### PROBLEM TO WORK ON
How many lines in the records below hold the string "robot"? Answer with the number alone.

### EXCERPTED DATA
• • • • •
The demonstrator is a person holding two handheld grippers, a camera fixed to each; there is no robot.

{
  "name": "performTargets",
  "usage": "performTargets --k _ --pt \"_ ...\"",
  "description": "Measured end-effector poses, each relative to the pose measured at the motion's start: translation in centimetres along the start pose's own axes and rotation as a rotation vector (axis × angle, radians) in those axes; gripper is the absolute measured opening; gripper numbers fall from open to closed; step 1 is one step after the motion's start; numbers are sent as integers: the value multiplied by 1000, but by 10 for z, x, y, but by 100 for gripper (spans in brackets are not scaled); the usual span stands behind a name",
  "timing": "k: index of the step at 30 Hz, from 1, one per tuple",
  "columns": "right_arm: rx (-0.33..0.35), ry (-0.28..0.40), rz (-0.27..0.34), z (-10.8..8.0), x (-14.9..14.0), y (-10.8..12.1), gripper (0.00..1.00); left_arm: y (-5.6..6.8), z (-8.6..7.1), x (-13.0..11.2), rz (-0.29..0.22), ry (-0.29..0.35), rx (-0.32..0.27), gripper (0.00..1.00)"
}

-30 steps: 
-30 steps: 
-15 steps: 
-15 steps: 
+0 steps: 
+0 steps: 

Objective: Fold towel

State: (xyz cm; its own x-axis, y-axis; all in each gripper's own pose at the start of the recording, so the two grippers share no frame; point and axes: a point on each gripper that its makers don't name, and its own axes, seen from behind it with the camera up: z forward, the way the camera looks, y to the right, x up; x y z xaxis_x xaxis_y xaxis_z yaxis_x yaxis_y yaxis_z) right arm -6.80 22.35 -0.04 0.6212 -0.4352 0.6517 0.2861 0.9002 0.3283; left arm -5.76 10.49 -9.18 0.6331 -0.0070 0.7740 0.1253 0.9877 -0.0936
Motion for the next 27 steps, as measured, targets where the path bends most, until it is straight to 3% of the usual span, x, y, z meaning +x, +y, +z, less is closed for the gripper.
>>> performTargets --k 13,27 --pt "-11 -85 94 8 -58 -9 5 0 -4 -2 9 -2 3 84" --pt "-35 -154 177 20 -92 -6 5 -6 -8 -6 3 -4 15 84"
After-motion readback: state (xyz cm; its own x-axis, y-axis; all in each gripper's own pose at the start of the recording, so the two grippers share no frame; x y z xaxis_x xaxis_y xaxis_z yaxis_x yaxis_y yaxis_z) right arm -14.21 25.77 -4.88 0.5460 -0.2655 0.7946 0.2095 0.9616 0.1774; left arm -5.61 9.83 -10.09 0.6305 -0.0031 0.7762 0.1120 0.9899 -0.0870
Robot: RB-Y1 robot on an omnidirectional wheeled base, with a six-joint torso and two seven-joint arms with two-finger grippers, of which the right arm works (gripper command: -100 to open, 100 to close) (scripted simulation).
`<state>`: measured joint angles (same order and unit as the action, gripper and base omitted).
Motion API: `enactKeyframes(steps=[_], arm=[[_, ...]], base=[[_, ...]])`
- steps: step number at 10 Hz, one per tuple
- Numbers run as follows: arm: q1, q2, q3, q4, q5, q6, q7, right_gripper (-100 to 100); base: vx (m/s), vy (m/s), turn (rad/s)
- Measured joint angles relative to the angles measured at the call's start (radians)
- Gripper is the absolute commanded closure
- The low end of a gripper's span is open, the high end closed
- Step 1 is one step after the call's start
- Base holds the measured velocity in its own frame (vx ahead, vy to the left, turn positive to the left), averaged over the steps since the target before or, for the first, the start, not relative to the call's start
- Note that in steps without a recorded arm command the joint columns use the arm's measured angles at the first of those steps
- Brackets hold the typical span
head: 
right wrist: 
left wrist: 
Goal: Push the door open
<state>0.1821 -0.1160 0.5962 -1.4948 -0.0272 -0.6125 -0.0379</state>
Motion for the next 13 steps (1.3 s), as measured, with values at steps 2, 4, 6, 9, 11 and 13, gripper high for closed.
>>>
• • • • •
### TASK ANSWER
2